What would Anarchy look like if we simply started calling it Faith?
To the best of my knowledge they haven’t yet been labeled. “They” are Justin Taylor, Joshua Cohen, Blake Butler, Mike Young, Zachary German, Tao Lin, Stephen Elliott, and others. I think of these talented contemporary writers as a collective of artists linked not by geography or, really, style, but by techno-proximity, their strong online/virtual presences. They write for similarly hip, erudite, and engaging websites (most notably HTMLGIANT and The Rumpus, pages that Rumpus editor Stephen Elliott has referred to as “sister sites”). One doesn’t have to wait for an author interview to learn their influences; an early excitement of reading Taylor’s fantastic new, debut novel, The Gospel of Anarchy, comes from reading the G.K. Chesterton epigraph. Seeing it, my mind traveled back to the fall of 2009, no doubt when Taylor was writing/finishing/polishing his novel for submission to his editor at Harper Perennial. On HTMLGIANT, he posted a series of Chesterton “Power Quotes” (the epigraph not among them). I didn’t know it at the time, but by reading a blog I was seeing the gears turning in the great machinery of creation, creativity. I was watching part of the process: an author attempting to understand and define his own work through the words of another. This special access granted by the Internet, along with their formidable talent, make this group of writers distinct from any previous.
The Gospel of Anarchy knocked me flat, and signals Taylor as a prominent voice of the unnamed movement referred to above. I had read most of Taylor’s short fiction from last year’s much-heralded collection, Everything Here Is The Best Thing Ever, and liked them enough. His voice, though, carries exceptionally well, better even, for the novel-length.

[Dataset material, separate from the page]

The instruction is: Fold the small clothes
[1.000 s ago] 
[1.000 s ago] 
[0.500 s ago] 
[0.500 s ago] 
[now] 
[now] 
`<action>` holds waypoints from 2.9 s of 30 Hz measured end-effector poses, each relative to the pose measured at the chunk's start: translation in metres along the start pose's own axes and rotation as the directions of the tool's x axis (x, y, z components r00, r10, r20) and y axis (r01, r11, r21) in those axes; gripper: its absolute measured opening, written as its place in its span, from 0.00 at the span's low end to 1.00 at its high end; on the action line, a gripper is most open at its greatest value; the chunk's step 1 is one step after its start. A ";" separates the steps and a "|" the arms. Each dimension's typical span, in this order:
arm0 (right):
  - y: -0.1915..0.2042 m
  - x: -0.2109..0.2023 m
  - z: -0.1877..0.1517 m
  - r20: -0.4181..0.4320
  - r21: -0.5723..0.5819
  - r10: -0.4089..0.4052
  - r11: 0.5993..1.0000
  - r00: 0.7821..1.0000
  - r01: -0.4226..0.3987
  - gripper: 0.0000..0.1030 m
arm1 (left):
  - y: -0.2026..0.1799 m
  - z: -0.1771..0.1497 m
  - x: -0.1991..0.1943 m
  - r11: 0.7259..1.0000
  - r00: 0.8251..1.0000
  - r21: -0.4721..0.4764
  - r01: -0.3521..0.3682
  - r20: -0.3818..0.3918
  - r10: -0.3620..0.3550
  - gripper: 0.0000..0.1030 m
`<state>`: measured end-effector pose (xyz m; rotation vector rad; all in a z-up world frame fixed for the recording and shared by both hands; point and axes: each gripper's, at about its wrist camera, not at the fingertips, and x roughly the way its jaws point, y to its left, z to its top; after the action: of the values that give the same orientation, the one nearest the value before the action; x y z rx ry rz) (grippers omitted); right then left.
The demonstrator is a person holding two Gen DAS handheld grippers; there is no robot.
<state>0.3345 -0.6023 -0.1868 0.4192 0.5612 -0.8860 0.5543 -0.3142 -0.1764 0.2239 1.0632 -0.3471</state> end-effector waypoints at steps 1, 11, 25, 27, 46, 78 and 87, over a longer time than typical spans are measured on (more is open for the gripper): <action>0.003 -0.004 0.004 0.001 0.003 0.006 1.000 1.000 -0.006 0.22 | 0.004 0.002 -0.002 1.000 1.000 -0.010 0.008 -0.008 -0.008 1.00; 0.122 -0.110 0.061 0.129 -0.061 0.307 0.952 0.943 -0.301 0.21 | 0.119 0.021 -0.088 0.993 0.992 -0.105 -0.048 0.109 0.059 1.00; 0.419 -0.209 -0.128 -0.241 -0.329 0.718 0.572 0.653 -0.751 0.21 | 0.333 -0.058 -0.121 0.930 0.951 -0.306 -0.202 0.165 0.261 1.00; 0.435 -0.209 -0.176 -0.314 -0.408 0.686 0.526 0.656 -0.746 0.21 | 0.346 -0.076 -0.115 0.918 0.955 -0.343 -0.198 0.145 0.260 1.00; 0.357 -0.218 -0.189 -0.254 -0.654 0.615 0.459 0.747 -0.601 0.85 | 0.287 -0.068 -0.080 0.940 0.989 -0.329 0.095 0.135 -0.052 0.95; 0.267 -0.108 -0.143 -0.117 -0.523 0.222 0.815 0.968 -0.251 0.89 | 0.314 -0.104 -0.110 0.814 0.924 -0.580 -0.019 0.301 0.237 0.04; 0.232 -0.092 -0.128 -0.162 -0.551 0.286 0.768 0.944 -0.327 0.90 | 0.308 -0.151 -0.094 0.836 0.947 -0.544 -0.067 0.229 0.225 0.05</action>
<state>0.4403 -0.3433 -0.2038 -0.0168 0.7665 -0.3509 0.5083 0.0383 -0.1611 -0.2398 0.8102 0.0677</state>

The novel’s rambling story (and it does ramble, from an ontological investigation of 90s internet pornography to dumpster diving, orgies to politics, this character to that) surrounds a group of desperate, young, and possibly divinely-inspired anarchists scrounging about northern Florida, just before the turn of the twenty-first century. Drugs are ingested, sermons sermonized, relationships formed and anarchically destroyed. The story takes an abrupt turn after a talismanic journal, written by a revered punk-runaway, is unearthed. The titular “gospel” contains, mostly, ponderous rhetoricals, circular statements, and theses for “Anarchristianity” (“Joy is a better form of prayer than prayer, but prayer is also a better form of joy than joy.”) From there, Taylor explores the paradoxes of belief, the peaks of passion, and the rewards (or lack thereof) of living according to one’s wants.
The book’s acknowledgments page cites Joshua Cohen, whose tome Witz is recalled toward Gospel’s end, when it is suggested that one character has begun to think himself a savior. Cohen expressed his artistic ambition with his book’s epic length, “scope,” as Taylor’s characters often say. The Gospel of Anarchy is, at a compact 238 pages, ambitious, too, but Taylor simply lets his big themes dictate his book’s grandeur. His book actually seems to call for a narrowcasting of vision. His characters dabble in the supernatural so long they lose sight of the natural, physical world. As the novel’s stunning cover evokes, Taylor’s characters frequently don’t see the forest through the trees. What they see may actually be nothing at all.
If Taylor’s plot sounds jejune, as if Gospel is a book only a writer as young as Taylor is permitted to write (or worse, enjoy), one will still find something to like in his prose. Influenced in equal measure by Barry Hannah (“Nobody ever meant for here to be anyplace special”) and DFW (pitch-perfect dialogue), his style is a pleasure to read.
A criticism of Taylor’s novel that’s been expressed at least twice (1, 2) is that his narrative voice is lazily or ineffectively inconsistent. While the third-person shifts that infrequently occur are occasionally jarring, they have the delightful quality of a God-ly, holy distance from the novel’s action, as if the sections are being writ by God himself; not the Judeo-Christian God, but instead the deity whose infinite wisdom and eminence Taylor’s “drunkpunks” spend most of their time lionizing.
Taylor’s novel doesn’t seem to have made as big a splash as his story collection made last year. It should. It’s much better. While he wears his literary influences on the page perhaps a bit too clearly in both books (with Everything… his hero Donald Barthelme, with this novel a host of writers, including blurber Sam Lipsyte), Taylor’s talent is something to closely watch out for. (Besides, I’ve learned from the Internet that Taylor’s a huge fan of Harold Bloom’s criticism, and so is likely very much aware of the “anxiety of influence.”)
In a scene from The Gospel of Anarchy, one of Taylor’s Floridian punks rides her bike around a “solar walk,” a series of sculpted models arranged to resemble the solar system. She thinks: “The sculptures themselves are not especially impressive, but like so many other things in this world, their value is not in what they are so much as in what they represent, or better — point toward.” The Gospel of Anarchy is valuable for what it is, as well as what it points toward, and it’s one of the best books I’ve read in 2011.